*WHAT YOU WILL DO*
Print, in exact form, the lines below from the one containing "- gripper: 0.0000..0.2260" through the one containing "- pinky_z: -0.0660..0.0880", and omit all others.
____
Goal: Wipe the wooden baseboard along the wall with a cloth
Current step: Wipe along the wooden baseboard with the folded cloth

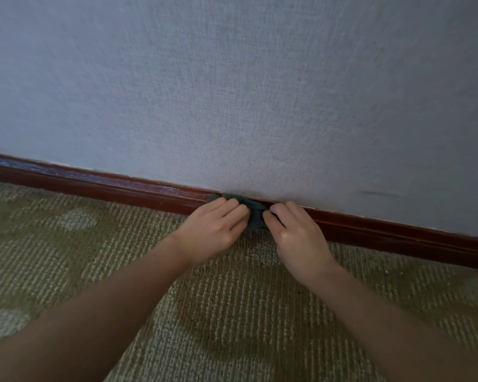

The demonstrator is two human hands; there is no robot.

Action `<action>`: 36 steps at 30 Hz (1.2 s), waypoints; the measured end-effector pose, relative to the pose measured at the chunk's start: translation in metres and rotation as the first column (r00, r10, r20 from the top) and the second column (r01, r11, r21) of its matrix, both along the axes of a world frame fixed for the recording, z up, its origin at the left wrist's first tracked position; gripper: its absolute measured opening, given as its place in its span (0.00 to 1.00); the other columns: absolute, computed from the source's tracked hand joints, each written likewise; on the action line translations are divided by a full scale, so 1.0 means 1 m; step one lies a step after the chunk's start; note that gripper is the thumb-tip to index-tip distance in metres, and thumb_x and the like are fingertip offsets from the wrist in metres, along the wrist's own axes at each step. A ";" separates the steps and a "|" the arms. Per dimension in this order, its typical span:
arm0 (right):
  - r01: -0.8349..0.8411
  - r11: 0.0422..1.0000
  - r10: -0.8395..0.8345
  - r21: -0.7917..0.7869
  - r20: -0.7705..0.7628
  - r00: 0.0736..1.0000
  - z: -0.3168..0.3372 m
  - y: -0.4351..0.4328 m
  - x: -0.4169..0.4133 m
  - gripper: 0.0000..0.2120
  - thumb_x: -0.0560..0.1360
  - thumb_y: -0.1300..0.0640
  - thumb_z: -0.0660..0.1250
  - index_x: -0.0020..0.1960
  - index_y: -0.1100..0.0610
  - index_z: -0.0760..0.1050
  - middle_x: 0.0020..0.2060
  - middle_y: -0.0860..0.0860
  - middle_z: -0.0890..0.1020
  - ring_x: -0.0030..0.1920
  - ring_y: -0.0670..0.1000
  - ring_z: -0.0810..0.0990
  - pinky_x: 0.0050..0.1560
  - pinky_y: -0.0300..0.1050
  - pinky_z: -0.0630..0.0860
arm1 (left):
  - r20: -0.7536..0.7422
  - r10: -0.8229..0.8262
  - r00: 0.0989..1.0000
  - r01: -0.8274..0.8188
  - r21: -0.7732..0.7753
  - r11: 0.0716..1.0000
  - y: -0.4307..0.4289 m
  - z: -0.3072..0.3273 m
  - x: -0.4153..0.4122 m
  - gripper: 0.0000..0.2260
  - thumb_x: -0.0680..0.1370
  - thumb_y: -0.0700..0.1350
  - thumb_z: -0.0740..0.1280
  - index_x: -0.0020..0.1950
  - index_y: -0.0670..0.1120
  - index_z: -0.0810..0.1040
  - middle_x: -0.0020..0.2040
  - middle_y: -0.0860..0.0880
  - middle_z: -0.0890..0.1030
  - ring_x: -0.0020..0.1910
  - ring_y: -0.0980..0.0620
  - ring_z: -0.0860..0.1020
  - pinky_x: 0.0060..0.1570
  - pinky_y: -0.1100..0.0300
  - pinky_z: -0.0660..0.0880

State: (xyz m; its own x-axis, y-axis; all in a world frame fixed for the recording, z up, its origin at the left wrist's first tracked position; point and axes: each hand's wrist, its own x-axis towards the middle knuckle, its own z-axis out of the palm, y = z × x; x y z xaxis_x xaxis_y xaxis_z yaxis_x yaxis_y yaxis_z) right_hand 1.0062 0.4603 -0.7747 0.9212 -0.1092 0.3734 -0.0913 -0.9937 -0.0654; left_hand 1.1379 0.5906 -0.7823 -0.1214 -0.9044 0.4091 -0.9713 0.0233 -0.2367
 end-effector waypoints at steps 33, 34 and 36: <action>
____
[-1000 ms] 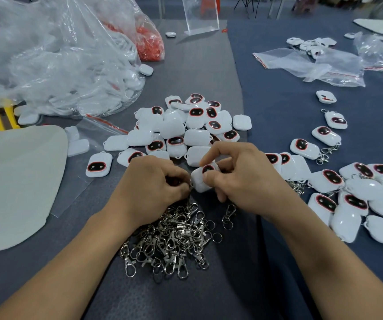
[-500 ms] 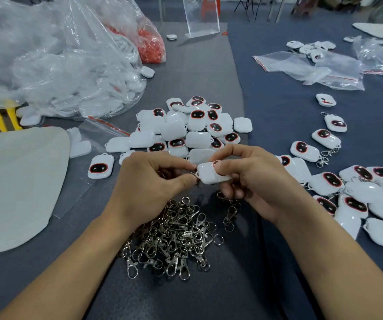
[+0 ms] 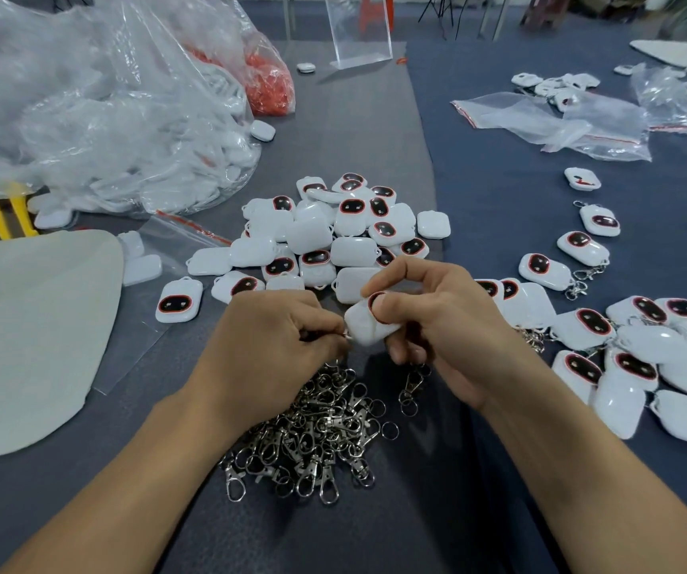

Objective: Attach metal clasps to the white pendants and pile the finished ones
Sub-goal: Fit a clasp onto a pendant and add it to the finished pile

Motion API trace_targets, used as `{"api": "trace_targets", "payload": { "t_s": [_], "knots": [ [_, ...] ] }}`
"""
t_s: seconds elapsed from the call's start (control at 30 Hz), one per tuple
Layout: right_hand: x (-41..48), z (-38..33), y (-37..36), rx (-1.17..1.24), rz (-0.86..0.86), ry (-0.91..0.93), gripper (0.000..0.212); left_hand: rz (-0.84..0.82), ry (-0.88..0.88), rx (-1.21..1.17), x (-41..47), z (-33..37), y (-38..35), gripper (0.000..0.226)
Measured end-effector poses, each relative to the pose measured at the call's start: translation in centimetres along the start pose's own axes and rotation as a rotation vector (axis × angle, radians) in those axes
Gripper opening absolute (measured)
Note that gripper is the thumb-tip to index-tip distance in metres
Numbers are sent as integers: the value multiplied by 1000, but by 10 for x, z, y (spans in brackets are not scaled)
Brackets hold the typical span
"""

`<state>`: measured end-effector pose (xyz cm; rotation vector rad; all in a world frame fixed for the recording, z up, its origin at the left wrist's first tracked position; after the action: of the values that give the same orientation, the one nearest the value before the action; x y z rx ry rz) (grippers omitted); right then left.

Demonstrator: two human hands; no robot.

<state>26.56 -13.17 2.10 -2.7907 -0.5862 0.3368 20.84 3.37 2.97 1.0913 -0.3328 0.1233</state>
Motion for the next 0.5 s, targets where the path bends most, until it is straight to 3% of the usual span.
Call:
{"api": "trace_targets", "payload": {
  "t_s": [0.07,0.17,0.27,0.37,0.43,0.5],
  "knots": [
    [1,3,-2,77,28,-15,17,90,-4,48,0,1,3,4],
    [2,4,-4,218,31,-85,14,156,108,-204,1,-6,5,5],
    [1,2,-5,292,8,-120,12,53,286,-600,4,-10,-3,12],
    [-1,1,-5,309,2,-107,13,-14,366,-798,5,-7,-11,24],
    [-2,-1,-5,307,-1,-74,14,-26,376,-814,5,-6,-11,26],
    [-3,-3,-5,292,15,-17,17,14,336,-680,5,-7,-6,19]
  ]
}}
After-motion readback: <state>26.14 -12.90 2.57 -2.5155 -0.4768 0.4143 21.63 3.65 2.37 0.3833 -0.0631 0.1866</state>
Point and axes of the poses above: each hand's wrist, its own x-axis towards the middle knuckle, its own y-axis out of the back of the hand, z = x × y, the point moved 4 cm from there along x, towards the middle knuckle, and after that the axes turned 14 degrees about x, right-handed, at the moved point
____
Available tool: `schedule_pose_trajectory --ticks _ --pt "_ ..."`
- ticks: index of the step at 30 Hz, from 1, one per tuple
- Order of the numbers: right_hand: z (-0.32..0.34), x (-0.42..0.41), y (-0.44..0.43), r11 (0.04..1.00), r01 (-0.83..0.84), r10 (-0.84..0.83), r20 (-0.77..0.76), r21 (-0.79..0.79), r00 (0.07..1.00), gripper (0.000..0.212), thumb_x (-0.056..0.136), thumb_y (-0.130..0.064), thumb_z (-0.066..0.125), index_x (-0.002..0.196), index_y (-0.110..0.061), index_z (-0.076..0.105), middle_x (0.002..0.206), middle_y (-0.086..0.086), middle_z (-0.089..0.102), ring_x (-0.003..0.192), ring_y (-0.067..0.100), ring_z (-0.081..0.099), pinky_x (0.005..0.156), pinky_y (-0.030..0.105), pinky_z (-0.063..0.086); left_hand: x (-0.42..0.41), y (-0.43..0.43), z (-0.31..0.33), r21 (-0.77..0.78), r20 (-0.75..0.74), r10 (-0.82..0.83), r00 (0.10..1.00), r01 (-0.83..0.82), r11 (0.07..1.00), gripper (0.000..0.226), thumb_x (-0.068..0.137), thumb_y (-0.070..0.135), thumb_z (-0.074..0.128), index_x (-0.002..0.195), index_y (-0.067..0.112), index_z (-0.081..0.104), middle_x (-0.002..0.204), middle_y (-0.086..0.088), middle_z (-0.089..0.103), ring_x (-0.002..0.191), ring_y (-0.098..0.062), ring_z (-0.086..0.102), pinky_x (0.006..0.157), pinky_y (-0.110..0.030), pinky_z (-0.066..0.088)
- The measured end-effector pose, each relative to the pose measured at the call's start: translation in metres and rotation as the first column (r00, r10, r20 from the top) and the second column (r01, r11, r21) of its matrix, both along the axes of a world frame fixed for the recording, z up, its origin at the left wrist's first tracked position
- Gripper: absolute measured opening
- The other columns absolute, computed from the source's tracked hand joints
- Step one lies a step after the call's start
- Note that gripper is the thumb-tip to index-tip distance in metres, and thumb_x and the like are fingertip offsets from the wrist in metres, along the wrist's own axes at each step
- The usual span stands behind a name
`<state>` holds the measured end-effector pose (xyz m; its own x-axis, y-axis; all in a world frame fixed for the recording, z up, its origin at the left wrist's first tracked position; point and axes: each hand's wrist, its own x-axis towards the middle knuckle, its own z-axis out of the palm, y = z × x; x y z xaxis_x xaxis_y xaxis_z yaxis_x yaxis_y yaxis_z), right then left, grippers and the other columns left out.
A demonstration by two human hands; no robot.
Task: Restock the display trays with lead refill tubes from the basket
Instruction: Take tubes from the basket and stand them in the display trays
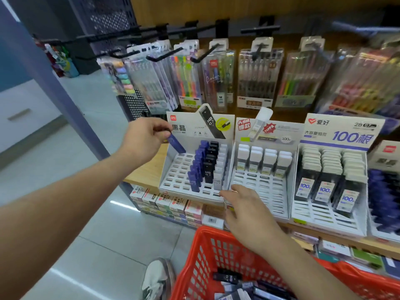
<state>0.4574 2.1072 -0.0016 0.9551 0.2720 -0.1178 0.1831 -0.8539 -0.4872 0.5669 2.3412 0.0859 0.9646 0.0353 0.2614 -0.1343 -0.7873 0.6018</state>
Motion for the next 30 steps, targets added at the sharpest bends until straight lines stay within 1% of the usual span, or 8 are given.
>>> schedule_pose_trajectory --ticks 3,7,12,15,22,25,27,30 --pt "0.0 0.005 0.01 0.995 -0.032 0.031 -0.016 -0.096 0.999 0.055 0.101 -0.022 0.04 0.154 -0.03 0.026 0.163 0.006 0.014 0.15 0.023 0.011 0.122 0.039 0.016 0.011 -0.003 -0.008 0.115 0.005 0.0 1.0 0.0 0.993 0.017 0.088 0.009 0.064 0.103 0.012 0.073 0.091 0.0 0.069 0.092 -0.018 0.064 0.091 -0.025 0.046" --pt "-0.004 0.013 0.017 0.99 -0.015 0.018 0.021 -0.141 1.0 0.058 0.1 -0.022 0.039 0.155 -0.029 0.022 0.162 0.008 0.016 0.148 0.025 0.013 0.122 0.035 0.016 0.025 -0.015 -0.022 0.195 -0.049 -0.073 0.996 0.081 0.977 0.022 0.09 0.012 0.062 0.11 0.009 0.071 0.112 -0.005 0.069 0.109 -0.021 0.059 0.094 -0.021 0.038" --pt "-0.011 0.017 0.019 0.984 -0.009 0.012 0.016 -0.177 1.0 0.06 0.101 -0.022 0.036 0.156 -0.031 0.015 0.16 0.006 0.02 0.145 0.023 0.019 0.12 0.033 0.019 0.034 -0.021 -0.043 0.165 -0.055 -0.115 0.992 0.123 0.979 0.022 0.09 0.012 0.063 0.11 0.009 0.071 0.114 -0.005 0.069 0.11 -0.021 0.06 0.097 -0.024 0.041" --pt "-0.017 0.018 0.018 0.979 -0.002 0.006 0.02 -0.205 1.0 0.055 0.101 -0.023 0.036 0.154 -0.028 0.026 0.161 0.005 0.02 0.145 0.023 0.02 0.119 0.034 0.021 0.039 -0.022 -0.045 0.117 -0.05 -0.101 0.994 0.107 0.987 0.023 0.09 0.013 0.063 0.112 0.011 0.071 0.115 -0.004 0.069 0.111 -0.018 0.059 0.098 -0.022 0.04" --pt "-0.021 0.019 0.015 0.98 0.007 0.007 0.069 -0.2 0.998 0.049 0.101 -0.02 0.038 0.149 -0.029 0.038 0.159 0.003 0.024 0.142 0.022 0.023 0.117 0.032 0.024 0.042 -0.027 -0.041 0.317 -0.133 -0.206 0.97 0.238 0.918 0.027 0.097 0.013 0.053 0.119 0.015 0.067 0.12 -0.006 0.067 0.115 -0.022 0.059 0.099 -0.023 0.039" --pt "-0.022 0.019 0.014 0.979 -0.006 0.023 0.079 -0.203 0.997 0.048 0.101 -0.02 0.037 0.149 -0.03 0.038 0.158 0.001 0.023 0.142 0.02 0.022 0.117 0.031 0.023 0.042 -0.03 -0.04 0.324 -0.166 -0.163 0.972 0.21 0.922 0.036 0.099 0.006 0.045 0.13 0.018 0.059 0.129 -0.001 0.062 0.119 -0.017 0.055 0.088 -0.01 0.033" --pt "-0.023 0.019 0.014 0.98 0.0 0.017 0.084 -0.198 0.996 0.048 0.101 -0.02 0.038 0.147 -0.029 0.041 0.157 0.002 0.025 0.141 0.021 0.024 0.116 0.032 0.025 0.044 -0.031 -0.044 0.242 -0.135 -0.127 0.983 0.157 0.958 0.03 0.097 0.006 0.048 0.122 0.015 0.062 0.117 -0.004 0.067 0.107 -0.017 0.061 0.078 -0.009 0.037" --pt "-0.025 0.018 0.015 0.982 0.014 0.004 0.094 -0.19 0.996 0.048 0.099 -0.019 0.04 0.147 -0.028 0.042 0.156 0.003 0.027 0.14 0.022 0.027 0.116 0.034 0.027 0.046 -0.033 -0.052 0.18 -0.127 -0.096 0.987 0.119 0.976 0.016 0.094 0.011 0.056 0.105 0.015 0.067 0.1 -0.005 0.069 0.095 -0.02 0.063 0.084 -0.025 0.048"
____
*WORKED SOLUTION*
  - gripper: 0.0000..0.2260
  - thumb_x: -0.0680..0.1370
  - thumb_y: -0.0700..0.1350
  - thumb_z: -0.0740..0.1280
  - index_x: -0.0020..0.1950
  - index_y: -0.0670..0.1120
  - index_z: -0.0810..0.1040
  - middle_x: -0.0020..0.2040
  - middle_y: -0.0860..0.0880
  - middle_z: -0.0890..0.1030
  - ring_x: -0.0020..0.1910
  - ring_y: -0.0980..0.0620
  - ring_z: -0.0860..0.1020
  - pinky_x: 0.0060..0.1570
  - pinky_y: -0.1100..0.0300
  - pinky_z: -0.0660..0.0880

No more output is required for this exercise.